Damit Teppiche, Vorhänge oder Sofabezüge nicht so schnell brennen, werden Textilien und Kunststoffe mit Flammschutzmitteln ausgerüstet. Diese sind meist gesundheitsschädlich und umweltbelastend. In der Umwelt bauen sie sich nur schwer ab, reichern sich im Fettgewebe von Tieren an und landen schließlich auf unseren Tellern.

2004 gab es das Stockholmer Übereinkommen zu persistenten organischen Schadstoffen (POPs), im Rahmen dessen einige Flammschutzmittel, wie z.B. polybromierte Diphenylether (PBDEs), begrenzt oder gänzlich verboten wurden. Allerdings werden in der Folge als Ersatz Mittel mit chemisch ähnlicher Struktur auf den Markt gebracht. Diese sind derzeit noch nicht reguliert.

Flammschutzmittel in Aalen nachgewiesen

Den Rückgang der Bestände des Europäischen Aals erklärt man sich durch die Veränderung der Lebensräume, Überfischung und unter anderem durch chemische Substanzen. Um die Faktoren genauer bestimmen zu können, werden im Programm Data Collection Framework der Europäischen Kommission Untersuchungen durchgeführt, um dem Rückgang entgegenwirken zu können.

Roxana Sühring ist eine der Forscherinnen. Für ihre Doktorarbeit untersucht sie den Einfluss von Flammschutzmitteln auf Aale. Sie untersuchte Gewebeproben von rund 90 verschiedenen Europäischen Aalen verschiedener Wachstumsphasen aus Rhein, Elbe und Vidå. In ausgewachsenen Tieren fand sie vor allem hohe Konzentrationen der verbotenen PBDEs. Neuartige Flammschutzmittel lagen in Jungaalen in höherer Konzentration vor. Sie wiesen aber auch noch die verbotenen Substanzen auf.

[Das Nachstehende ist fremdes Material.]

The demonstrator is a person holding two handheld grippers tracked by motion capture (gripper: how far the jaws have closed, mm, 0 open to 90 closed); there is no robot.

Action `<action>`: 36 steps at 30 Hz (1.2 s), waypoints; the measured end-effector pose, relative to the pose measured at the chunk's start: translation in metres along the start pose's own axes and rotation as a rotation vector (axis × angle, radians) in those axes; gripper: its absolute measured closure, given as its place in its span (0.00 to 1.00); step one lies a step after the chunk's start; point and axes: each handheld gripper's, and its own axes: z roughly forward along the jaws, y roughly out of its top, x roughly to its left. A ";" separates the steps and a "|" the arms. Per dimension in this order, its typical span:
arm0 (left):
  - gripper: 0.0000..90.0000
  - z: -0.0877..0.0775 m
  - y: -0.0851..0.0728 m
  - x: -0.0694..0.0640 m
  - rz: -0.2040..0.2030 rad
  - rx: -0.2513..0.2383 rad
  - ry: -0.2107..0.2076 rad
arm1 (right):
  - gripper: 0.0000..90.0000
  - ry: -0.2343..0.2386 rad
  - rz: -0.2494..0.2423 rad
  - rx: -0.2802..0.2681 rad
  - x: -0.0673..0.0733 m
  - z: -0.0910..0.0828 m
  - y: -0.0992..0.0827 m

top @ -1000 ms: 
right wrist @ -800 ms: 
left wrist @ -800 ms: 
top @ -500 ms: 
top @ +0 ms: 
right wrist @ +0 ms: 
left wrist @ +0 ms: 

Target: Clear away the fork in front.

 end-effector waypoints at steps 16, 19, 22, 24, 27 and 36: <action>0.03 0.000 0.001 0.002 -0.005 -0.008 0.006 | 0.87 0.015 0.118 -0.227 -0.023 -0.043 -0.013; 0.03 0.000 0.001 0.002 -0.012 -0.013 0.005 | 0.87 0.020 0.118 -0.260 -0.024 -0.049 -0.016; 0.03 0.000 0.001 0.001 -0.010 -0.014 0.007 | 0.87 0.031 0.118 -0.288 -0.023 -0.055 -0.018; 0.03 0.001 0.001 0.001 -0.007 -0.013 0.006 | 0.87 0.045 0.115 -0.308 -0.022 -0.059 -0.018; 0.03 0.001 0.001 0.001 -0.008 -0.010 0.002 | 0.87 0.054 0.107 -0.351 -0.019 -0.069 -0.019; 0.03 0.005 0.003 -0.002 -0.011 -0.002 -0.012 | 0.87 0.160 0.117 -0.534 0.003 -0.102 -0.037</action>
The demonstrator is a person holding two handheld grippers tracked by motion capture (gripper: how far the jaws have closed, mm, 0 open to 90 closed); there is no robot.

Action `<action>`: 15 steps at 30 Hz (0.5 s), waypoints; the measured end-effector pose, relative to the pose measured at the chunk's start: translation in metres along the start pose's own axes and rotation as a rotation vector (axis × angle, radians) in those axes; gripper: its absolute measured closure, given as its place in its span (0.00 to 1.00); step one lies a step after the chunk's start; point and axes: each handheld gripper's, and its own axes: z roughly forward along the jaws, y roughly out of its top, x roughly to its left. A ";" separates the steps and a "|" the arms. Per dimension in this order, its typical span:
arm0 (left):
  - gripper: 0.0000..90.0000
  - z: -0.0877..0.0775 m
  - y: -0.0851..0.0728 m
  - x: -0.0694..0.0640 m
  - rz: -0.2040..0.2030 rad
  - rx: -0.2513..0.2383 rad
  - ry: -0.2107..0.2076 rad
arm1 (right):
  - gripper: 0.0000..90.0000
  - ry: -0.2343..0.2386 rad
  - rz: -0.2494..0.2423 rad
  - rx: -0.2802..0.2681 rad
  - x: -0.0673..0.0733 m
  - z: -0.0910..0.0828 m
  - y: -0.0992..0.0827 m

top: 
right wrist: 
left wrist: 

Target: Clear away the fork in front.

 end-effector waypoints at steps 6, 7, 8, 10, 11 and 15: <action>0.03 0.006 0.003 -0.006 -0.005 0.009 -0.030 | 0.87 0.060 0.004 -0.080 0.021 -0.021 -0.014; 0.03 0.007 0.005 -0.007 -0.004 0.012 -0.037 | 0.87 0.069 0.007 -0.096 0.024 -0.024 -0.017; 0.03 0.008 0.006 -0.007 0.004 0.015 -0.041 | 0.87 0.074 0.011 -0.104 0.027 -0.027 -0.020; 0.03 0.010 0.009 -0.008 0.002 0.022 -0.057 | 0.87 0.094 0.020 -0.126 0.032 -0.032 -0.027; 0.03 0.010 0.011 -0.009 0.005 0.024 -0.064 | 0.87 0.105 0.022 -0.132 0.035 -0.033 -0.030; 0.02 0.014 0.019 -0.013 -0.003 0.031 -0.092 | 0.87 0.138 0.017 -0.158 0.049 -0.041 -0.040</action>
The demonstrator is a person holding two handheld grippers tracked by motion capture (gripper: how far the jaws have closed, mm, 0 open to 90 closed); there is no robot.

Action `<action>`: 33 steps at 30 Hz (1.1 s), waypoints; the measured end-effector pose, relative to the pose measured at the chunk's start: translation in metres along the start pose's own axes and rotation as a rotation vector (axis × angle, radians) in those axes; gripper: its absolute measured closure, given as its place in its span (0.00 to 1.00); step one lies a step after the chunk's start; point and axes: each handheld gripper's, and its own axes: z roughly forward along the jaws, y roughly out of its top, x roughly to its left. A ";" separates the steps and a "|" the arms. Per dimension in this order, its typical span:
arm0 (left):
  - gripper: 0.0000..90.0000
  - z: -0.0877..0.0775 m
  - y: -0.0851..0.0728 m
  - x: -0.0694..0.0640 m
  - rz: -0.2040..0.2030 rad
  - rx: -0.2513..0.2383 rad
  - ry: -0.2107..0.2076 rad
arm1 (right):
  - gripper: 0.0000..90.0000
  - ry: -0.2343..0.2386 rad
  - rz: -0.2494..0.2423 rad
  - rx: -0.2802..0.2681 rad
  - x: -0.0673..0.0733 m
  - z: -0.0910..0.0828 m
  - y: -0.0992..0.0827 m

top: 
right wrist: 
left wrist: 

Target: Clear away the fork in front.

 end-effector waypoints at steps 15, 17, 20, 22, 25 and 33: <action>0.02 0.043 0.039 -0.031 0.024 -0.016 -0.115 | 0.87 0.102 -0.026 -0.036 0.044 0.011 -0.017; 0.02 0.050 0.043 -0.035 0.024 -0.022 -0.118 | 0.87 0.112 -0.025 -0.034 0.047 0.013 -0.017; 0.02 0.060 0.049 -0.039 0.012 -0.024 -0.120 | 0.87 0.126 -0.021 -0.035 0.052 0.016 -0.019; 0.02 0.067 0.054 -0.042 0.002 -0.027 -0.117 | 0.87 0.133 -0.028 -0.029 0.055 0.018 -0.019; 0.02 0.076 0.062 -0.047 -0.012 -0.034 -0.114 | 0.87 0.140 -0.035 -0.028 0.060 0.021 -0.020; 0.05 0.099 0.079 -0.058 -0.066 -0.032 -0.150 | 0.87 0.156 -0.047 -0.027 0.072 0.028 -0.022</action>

Noch keine offiziellen Grenzwerte

Besonders fiel während er Untersuchungen auf, dass mit dem chloriertem Flammschutzmittel Dec-602 eine Substanz nachgewiesen werden konnte, die nicht in Europa produziert oder nach Europa importiert wird. Da stellt sich die Frage, woher diese dann kommen. Bromierte Flammschutzmittel und chlorierte Dechlorane stellen auf jeden Fall eine Gefahr für Mensch und Umwelt dar. Da jedoch noch nicht ausreichend viele Untersuchungsdaten vorliegen, gibt es für sie keine offiziellen Grenzwerte.

Es ist auch noch nicht klar, inwieweit Flammschutzmittel am Rückgang der Aale beteiligt sind. Es stehen demnach noch viele weitere Untersuchungen aus. Vielleicht sollte man derweil lieber auf den Genuss von Räucheraal, Aal in Dill etc. verzichten – zum Schutz der Bestände und nicht zuletzt zum eigenen Schutz.